Since the 1960’s there has been a tremendous awareness of the Marx Brothers. Video tapes (first) and DVDs, as well as Turner Classic Movies, has allowed all the Marx Brothers films to be seen in all their glory. The first Marx Brothers film I bought was Duck Soup on an old format called DiscoVision. It was a huge disc, about the size of a record album with a plastic cover sleeve over it and you put the whole thing in the machine, where it would remove the disc and you pulled out the cover. It was very cumbersome.
When I was younger, I treasured two 8mm Marx Brothers films I ordered from a catalog. Each film was about 10 minutes in length. The first contained a scene from Horse Feathers. The second was from a television special they did called The Incredible Jewel Robbery from 1959. Both were silent.
One book that brought me closer to the movies was The Marx Brothers at the Movies by Paul Zimmerman and Burt Goldblatt. The book was an overview of the Marxes total movie output, with photos, summaries, how the movie did upon release and other facts about the films. It showed me what I was missing and I recall checking off the films I finally got to see, in the book, on the inevitable countdown to seeing them all (that would take me a while).
I was in high school when the book came out in 1968 and I worked at the library during study hall and lunch. The librarian was Miss Webster and she was almost the stereotypical vision of the librarian in everyone’s head. She was an older woman, a spinster, with glasses hanging from her neck, support hose and drab clothing. She always shushed everyone with her finger to her mouth and saying, “Shhhhhhh! This is the library!” But she loved me.
I was the best student library worker she ever had. She was the librarian at our junior high school when I was there and I worked for her then. So when she was promoted to high school librarian, and I was in high school, I went to work for her there. I was a student leader on her team when she decided to totally re-organize the library’s shelving arrangement.
I told her about The Marx Brothers at the Movies book I wanted and she looked it up on some microfiche database and found it for me. I asked her if she would order it for me and she said yes. I think it was about $8.00 then, but I had a job and gave her the money.
When the book arrived, she opened the box and gave it to me. But she had wrapped the dust jacket in a Brodart sleeve and presented it. I found that touching and thanked her for ordering it. I still have that book today.
And in the End
As I look at everything that has shaped my life, and knowing what still keeps my interest to this day, it all springs from that love of a very specific time and culture of the United States.

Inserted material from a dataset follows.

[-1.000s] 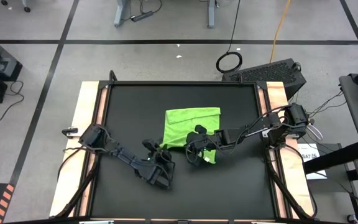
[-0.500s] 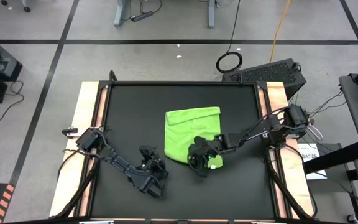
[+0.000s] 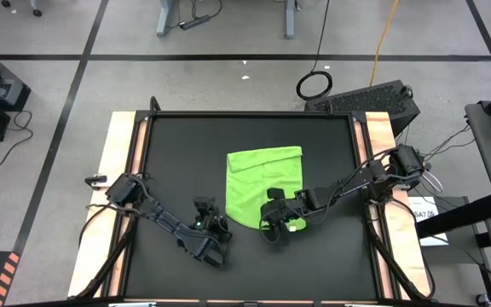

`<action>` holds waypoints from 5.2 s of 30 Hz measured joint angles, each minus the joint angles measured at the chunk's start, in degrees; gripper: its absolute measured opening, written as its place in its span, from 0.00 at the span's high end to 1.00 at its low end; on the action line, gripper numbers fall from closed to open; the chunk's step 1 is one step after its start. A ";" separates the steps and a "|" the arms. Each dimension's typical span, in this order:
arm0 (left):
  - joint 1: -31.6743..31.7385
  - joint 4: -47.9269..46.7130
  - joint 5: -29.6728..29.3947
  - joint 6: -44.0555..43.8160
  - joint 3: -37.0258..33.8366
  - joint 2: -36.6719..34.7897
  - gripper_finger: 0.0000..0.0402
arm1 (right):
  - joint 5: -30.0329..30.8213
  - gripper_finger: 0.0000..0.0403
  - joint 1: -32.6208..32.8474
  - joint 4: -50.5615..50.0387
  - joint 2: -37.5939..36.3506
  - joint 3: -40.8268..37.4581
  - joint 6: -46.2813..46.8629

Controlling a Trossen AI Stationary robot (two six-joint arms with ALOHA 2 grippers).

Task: Roll towel into tight, uniform cylinder
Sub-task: Fold the green towel

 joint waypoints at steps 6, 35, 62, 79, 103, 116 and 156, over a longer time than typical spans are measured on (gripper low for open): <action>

The 1920’s through the 1940’s were the Golden Age of writing, including plays, newspaper columns, novels, and screenplays. The time of Hemingway, Faulkner and Fitzgerald. When newspapers and magazines were the carriers of information and public opinion.
Where the writers of the day were important and people paid attention. I can’t go back to that time, but through the works that have been preserved in books, films, or any other medium, and yes, including digitally, I can still participate. I can still feel their passion reading their written words and, through them, understand the time that fascinates me so.
While I may now profess to consider George S. Kaufman, Orson Welles, Ernie Kovacs, Robert Benchley and James Thurber as my personal gods (along with Lenny Bruce, John Lennon, Pete Townshend and Bob Dylan), I will never forget the comedian who played a mute, joyful, mischievous free spirit on the screen and found me just at the right time.
I will always be grateful to him and I will never forget what Harpo Marx means to me.